[What is expected] What is needed is an exact copy of every entry, without the pictures.

·····

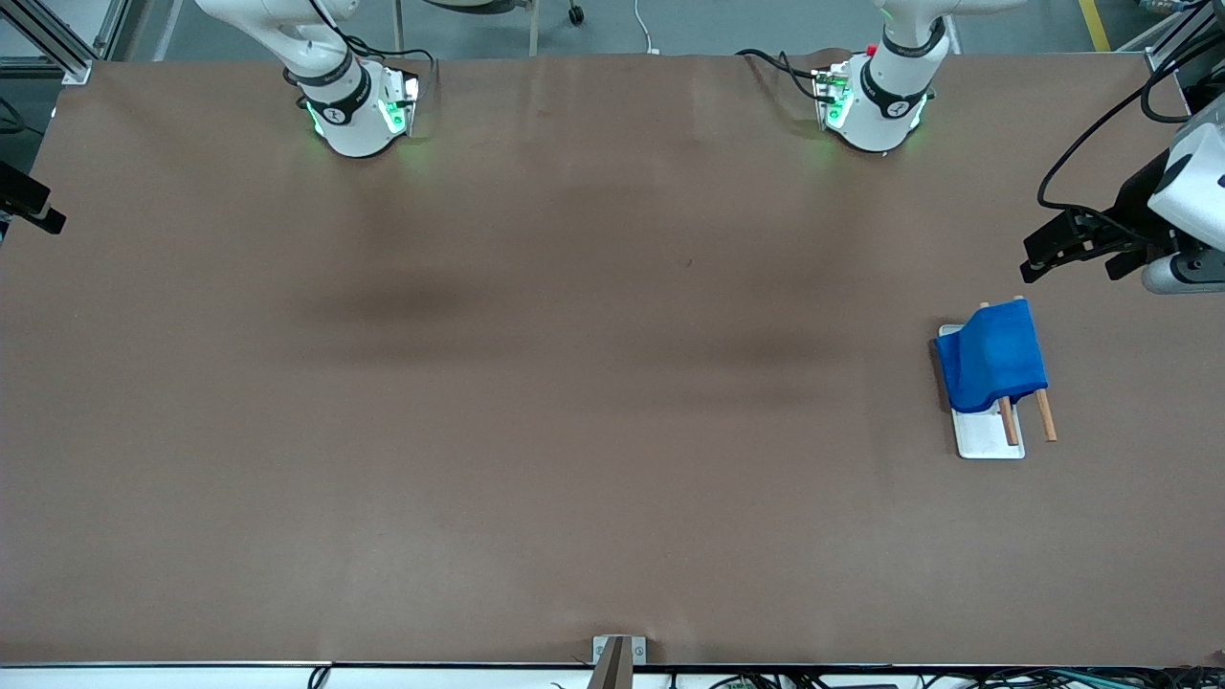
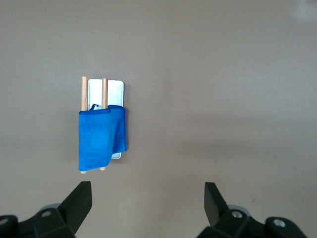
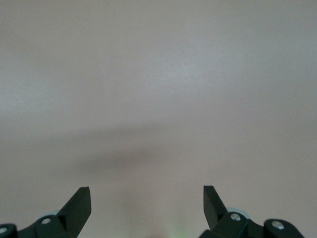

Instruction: Right arm passes towel to left arm to hang

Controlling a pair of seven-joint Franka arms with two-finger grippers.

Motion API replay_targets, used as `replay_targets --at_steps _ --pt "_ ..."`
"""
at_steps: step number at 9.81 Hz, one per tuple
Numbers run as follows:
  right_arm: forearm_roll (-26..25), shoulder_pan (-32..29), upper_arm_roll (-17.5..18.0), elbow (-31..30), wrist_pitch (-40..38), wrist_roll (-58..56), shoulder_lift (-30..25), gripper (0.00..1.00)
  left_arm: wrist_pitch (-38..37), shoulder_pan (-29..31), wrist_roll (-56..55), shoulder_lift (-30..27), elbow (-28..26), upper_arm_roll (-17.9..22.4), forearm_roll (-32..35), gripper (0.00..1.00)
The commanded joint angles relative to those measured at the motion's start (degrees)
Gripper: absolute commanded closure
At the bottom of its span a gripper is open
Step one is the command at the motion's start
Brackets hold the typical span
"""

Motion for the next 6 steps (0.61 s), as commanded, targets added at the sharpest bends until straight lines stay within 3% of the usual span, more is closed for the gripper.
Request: replay_targets --at_steps 1,6 --pt "-0.56 -1.02 0.87 0.34 -0.59 -0.65 -0.08 0.00 -1.27 -0.19 0.55 0.45 -0.63 -0.15 2.02 0.00" --pt "-0.48 -1.10 0.87 0.34 -0.59 -0.65 -0.08 0.00 -1.18 -0.11 0.73 0.72 -0.63 -0.24 2.46 0.00"
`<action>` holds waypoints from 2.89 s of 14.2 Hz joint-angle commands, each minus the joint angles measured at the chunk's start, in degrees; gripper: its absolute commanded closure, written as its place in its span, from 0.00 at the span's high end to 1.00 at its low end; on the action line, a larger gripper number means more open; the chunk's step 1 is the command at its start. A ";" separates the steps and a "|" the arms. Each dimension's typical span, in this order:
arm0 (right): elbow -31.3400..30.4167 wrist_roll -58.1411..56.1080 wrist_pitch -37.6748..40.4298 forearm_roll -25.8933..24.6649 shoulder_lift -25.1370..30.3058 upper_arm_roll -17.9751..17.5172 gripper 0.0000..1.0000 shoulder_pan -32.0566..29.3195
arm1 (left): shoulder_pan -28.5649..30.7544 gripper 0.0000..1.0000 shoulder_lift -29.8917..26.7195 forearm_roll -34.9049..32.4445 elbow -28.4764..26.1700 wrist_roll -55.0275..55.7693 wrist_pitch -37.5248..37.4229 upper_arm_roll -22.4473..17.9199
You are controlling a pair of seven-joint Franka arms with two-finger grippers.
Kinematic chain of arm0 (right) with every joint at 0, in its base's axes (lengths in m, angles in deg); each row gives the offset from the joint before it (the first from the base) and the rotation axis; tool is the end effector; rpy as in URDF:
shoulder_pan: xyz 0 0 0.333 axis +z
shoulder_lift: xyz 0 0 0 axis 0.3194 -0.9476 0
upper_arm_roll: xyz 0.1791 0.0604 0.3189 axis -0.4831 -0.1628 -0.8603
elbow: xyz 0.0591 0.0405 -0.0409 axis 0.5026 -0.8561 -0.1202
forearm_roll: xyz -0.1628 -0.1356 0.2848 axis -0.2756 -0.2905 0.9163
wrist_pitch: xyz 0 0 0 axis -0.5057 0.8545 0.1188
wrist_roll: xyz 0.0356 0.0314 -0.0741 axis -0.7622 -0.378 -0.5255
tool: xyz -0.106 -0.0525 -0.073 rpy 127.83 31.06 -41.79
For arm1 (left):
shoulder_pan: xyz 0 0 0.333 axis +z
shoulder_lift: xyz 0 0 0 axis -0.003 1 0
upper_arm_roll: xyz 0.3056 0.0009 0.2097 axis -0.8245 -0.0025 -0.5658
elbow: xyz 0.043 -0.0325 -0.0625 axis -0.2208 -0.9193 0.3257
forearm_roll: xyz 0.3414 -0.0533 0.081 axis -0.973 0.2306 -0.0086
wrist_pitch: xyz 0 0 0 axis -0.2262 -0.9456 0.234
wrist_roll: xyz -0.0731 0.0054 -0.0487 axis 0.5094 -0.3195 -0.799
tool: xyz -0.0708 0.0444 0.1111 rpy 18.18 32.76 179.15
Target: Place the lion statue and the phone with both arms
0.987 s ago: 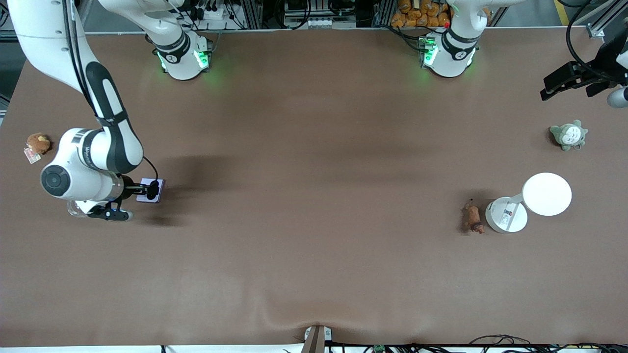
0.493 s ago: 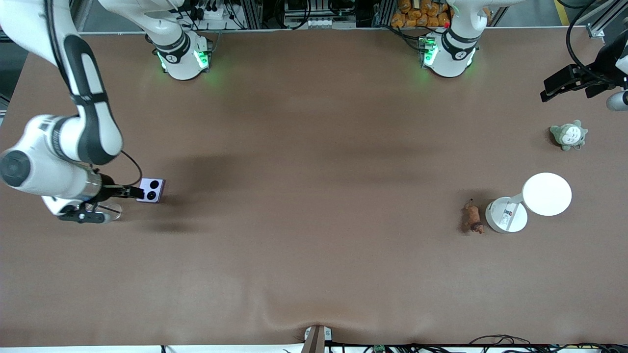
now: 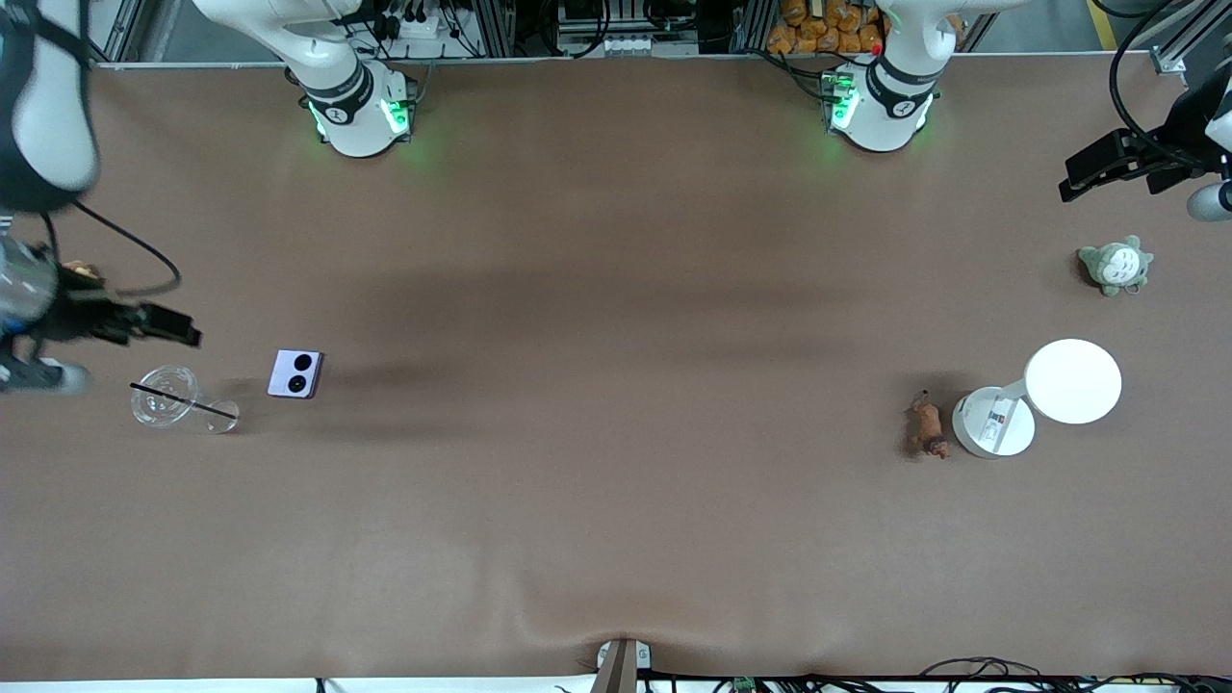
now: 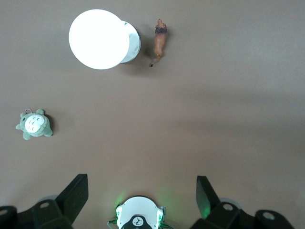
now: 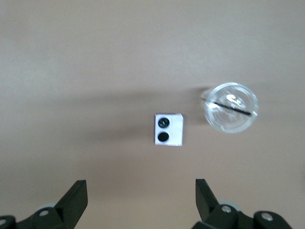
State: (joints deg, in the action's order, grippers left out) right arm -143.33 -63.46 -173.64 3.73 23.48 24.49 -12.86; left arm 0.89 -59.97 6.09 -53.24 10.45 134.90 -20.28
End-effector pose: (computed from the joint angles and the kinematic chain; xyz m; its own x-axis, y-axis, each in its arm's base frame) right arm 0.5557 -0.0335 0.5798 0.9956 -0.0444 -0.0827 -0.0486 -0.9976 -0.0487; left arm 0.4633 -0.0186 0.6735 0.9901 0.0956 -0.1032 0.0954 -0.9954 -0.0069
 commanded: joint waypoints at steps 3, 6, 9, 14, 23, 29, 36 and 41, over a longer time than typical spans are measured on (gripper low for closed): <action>-1.53 0.21 6.89 -2.18 8.22 -6.00 1.00 -5.22 | 0.52 1.00 -0.75 0.71 -0.26 -1.33 -0.38 0.08; -0.48 2.48 9.43 -2.18 8.76 -7.07 1.00 -6.20 | 0.52 1.00 -0.75 0.71 -0.17 -1.42 -0.47 0.08; 2.94 6.52 14.16 -2.18 8.76 -7.16 1.00 -6.55 | 0.43 1.00 -0.58 0.71 -0.08 -1.33 -0.38 0.08; 3.39 6.36 14.45 -2.27 9.11 -7.25 1.00 -6.47 | 0.43 1.00 -0.66 0.80 0.10 -0.98 -0.47 0.17; 3.39 6.18 14.45 -2.62 9.46 -7.07 1.00 -6.29 | 0.52 1.00 -0.05 0.45 2.46 -1.15 -0.38 0.08; 3.39 6.18 14.45 -3.24 9.38 -7.07 1.00 -6.03 | 0.34 1.00 -0.58 0.36 2.29 0.34 -1.61 0.35; 4.71 6.18 13.57 -3.41 9.20 -7.16 1.00 -5.77 | -0.89 1.00 0.74 0.10 2.82 1.21 -1.52 2.71; 4.71 6.10 13.57 -3.41 9.29 -7.16 1.00 -5.85 | -0.71 1.00 0.74 0.09 3.00 3.42 -1.52 3.95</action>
State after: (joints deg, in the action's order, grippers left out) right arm -138.62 -57.63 -160.17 1.08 31.90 18.15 -17.95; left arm -0.17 -59.49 6.09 -51.29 13.35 134.35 -16.49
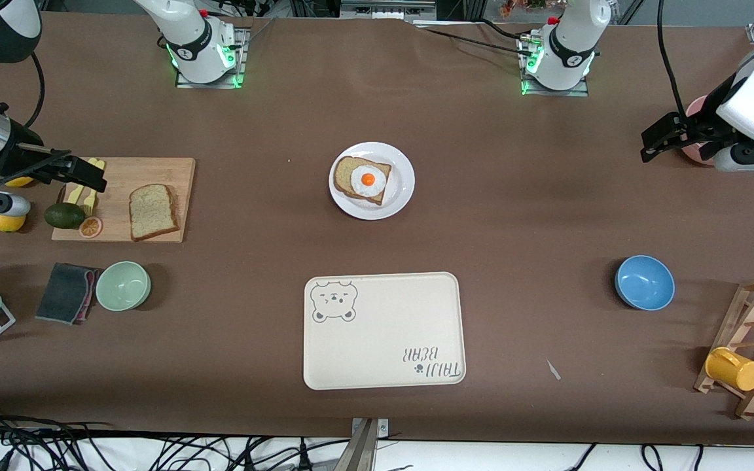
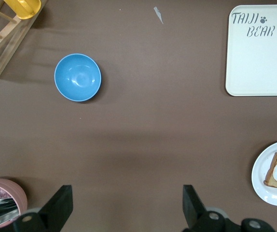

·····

[Exercise answer]
Instruction: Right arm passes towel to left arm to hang

Controlling a pair of seven-joint Franka arms with two-finger grippers.

Motion API replay_targets, used as `replay_targets --at_steps _ --pt "_ ..."`
"""
at_steps: step number at 9.81 Hz, one per tuple
Numbers run as follows:
  right_arm: forearm_roll (-26..25), shoulder_pan (-32..29), upper_arm_roll (-17.5..18.0), elbow (-31..30), wrist_pitch (-40..38), wrist_roll (-58..56), shoulder_lift (-30..25), gripper (0.00..1.00)
  left_arm: wrist_pitch (-38..37), shoulder_pan (-29..31), wrist_roll (-56..55), shoulder_lift (-30..27), elbow (-28..26), upper_arm_roll (-17.9..22.4), forearm_roll (-32..35), gripper (0.00..1.00)
The commanded joint angles relative to those measured at the motion's start (degrees)
Gripper: absolute commanded closure
At the bottom of its span a gripper is open
Step one is the command at the motion's start
Brackets hold the typical span
"""

Motion for the next 6 steps (0.61 s), as commanded, targets added at the sharpest bends until straight lines stay within 3% of the usual span, more is closed for the gripper.
Request: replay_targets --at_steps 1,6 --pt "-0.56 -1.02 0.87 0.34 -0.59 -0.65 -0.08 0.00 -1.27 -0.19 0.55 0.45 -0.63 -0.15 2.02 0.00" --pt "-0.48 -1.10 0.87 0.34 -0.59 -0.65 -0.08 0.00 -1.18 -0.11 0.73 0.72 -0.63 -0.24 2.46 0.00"
`<action>` holds waypoints from 2.89 s of 14.2 Hz joint-angle commands, each minus the joint angles measured at the chunk's start, in degrees; gripper: its absolute commanded closure, written as its place in its span, from 0.00 at the span's high end to 1.00 at its low end; on the action line, a larger gripper number means more open; the chunk's step 1 is the command at its start. A ";" separates the steps and a "|" the arms. Each dimension's typical span, in this order:
arm0 (right): elbow -31.3400..30.4167 wrist_roll -58.1411..56.1080 wrist_pitch -37.6748..40.4298 forearm_roll -25.8933..24.6649 shoulder_lift -25.1370..30.3058 upper_arm_roll -17.9751..17.5172 gripper 0.0000..1.0000 shoulder_pan -32.0566..29.3195
arm1 (left): shoulder_pan -28.5649..30.7544 gripper 0.0000..1.0000 shoulder_lift -29.8917..26.7195 forearm_roll -34.9049..32.4445 elbow -28.4764..26.1700 wrist_roll -55.0275..55.7693 wrist_pitch -37.5248..37.4229 upper_arm_roll -22.4473..17.9199
You are controlling a pair of seven-joint Franka arms with two-finger grippers.
Kinematic chain of arm0 (right) with every joint at 0, in its base's axes (lengths in m, angles in deg); each row gives the offset from the joint before it (the first from the base) and the rotation axis; tool is the end effector; rpy as in URDF:
shoulder_pan: xyz 0 0 0.333 axis +z
shoulder_lift: xyz 0 0 0 axis 0.3194 -0.9476 0
upper_arm_roll: xyz 0.1791 0.0604 0.3189 axis -0.4831 -0.1628 -0.8603
elbow: xyz 0.0591 0.0405 -0.0409 axis 0.5026 -0.8561 -0.1202
forearm_roll: xyz -0.1628 -0.1356 0.2848 axis -0.2756 -0.2905 0.9163
wrist_pitch: xyz 0 0 0 axis -0.5057 0.8545 0.1188
wrist_roll: xyz 0.0356 0.0314 -0.0741 axis -0.7622 -0.378 -0.5255
tool: xyz -0.106 -0.0525 -0.073 rpy 127.83 31.06 -41.79
For arm1 (left):
shoulder_pan: xyz 0 0 0.333 axis +z
shoulder_lift: xyz 0 0 0 axis -0.003 1 0
upper_arm_roll: xyz 0.3056 0.0009 0.2097 axis -0.8245 -0.0025 -0.5658
elbow: xyz 0.043 -0.0325 -0.0625 axis -0.2208 -0.9193 0.3257
forearm_roll: xyz 0.3414 -0.0533 0.081 axis -0.973 0.2306 -0.0086
wrist_pitch: xyz 0 0 0 axis -0.2262 -0.9456 0.234
wrist_roll: xyz -0.0731 0.0054 -0.0487 axis 0.5094 -0.3195 -0.799
tool: xyz -0.0708 0.0444 0.1111 rpy 18.18 32.76 179.15
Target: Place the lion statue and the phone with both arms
0.987 s ago: 
0.493 s ago: 
now: 
now: 
now: 
State: (joints deg, in the action's order, grippers left out) right arm -143.33 -63.46 -173.64 3.73 23.48 24.49 -12.86; left arm 0.89 -59.97 6.09 -53.24 10.45 134.90 -20.28
End-effector pose: (computed from the joint angles and the kinematic chain; xyz m; its own x-axis, y-axis, each in its arm's base frame) right arm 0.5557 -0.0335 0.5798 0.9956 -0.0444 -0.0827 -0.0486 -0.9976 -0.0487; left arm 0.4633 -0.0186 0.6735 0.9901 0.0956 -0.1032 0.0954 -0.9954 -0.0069
 commanded: joint waypoints at steps 3, 6, 9, 14, 23, 29, 36 and 41, over a longer time than typical spans are measured on (gripper low for closed): <action>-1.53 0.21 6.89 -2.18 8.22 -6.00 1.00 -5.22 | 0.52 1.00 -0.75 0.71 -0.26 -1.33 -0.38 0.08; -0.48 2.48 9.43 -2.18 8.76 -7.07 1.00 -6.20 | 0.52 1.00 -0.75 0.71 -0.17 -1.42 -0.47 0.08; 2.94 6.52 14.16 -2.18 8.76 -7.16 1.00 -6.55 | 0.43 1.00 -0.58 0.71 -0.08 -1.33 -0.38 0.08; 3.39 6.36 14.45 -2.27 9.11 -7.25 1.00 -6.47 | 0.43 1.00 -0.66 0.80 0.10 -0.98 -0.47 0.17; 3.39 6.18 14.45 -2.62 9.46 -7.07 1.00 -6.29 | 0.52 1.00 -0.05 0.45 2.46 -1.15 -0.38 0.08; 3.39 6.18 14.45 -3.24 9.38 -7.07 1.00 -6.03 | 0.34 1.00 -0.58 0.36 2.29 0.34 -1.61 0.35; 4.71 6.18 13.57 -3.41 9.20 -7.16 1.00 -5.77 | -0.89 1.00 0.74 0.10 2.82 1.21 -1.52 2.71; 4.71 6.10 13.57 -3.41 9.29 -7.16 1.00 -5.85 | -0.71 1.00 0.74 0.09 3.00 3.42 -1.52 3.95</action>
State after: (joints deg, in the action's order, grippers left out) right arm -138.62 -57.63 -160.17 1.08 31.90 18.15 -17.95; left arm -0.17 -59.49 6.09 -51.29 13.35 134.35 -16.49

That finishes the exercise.